MOD8 Enterobacterales Lab Procedures

when might biochemical tests be used for IDing Enterbacterales

• low test volumes, facility doesnt have access

• supplemental tests to support ID from MALDI

• presumptive ID for some orgs

• commercial systems fail to ID isolate

carbohydrate fermentation

sugar most commonly used, can also be sugar alcohol (mannitol, sorbitol, etc)

bacterial fermentation of carbs → production of acid

acid + indicator → colour change of medium

can also produce gas → aerogenic fermentation

no gas → anaerogenic fermentation

aerogenic/anaerogenic fermentation

fermentation resulting in gas production (or lack of)

phenol red

acid: yellow

alkaline: red

→ opposite of other “x red”

bromocresol purple

acid: yellow

alkaline: purple

bromothymol blue

acid: yellow

alkaline: blue

methyl red

acid: red

alkaline: yellow

neutral red

acid: red

alkaline: yellow

peptone

source of protein

requires O2 for metabolism

results in alkaline byproduct → darkening of medium

colour depends on indicator

glucose + reversion

all Enterobacterales ferment glucose

results in weak acid → medium quickly reverts back to alkaline when incubation is extended

ingredients in triple sugar iron TSI

sugars: 1% lactose, 1% sucrose, 0.1% glucose

indicator: phenol red

ferrous sulfate/ferrous ammonium sulfate (source of ferric ions) → H2S

beef extract, yeast extract, peptones → source of nitrogen, vitamins, minerals

parts of TSI

slant → aerobic rxns

butt → anaerobic rxns; deep butt of ≥ 5cm needed to inhibit O2 exposure

cap must be loosened for incubation to allow for aerobic rxns

TSI results

slant + butt → acid (A) vs alkaline (K) vs no change (NC)

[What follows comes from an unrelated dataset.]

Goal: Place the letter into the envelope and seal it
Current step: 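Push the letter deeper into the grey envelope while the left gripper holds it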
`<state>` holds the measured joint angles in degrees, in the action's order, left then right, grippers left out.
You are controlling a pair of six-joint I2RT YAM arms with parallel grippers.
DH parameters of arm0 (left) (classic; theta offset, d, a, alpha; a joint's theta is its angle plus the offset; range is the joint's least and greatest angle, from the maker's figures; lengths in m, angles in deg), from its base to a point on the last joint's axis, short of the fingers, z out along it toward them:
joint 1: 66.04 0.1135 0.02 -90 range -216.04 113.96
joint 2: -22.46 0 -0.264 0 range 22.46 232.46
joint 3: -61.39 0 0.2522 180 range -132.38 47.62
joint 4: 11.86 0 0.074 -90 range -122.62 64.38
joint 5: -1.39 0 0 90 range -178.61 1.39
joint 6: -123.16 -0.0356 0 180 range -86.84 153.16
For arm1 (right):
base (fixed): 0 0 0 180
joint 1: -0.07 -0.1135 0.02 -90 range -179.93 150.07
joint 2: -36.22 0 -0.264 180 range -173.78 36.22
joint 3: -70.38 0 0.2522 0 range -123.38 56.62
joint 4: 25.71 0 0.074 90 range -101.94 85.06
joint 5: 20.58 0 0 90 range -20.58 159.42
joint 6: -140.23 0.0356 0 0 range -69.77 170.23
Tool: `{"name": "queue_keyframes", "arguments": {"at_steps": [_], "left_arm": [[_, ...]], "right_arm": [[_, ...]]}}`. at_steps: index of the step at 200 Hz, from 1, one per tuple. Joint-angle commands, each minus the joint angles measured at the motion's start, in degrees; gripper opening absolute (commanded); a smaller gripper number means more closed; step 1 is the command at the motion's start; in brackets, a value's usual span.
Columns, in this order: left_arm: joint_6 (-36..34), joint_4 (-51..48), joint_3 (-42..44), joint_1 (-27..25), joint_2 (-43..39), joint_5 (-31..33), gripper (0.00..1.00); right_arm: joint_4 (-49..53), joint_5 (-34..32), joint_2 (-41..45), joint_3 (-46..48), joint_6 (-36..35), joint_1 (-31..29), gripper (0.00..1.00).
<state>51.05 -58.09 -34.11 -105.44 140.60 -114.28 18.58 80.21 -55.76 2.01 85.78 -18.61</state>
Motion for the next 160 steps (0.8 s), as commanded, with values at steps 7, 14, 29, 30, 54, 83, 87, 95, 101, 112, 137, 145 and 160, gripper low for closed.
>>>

gas production → bubbles, cracks in agar, lifting of medium from tube

H2S production → blackening of media, only occurs in acidic conditions = yellow

TSI interpretation of K/A

F: glucose → monosaccharide = weak acid, only 0.1%

not enough acid produced to keep slant yellow → undergoes reversion to K due to O2 exposure

butt remains A bcs anaerobic

NF: lactose, sucrose

TSI interpretation of A/A

if isolate is Enterobacterales, know that glucose fermented

in addition, org can also ferment either lactose or sucrose

2/3 sugars are fermented → large amount of acid produced → acid in slant and butt

TSI interpretation of K/K, K/NC, NC/NC

organism doesnt ferment any carbs

darkening of medium due to peptone metabolism

organism is not an Enterobacterales

sources of error on TSI

shallow butt <5cm deep → loss of acid in butt due to O2 diffusion + peptone metabolism // false alkaline butt result

TSI capped too tightly → lack of O2 exposure, peptone not metabolized, slant not exposed to O2 // false acid result

extended incubation beyond 24h → falsely alkaline butt/slant due to loss of acid

ortho-nitrophenyl-β-galactoside ONPG

determines presence of galactosidase enzyme and ability of organism to ferment lactose (LF, LLF, NLF)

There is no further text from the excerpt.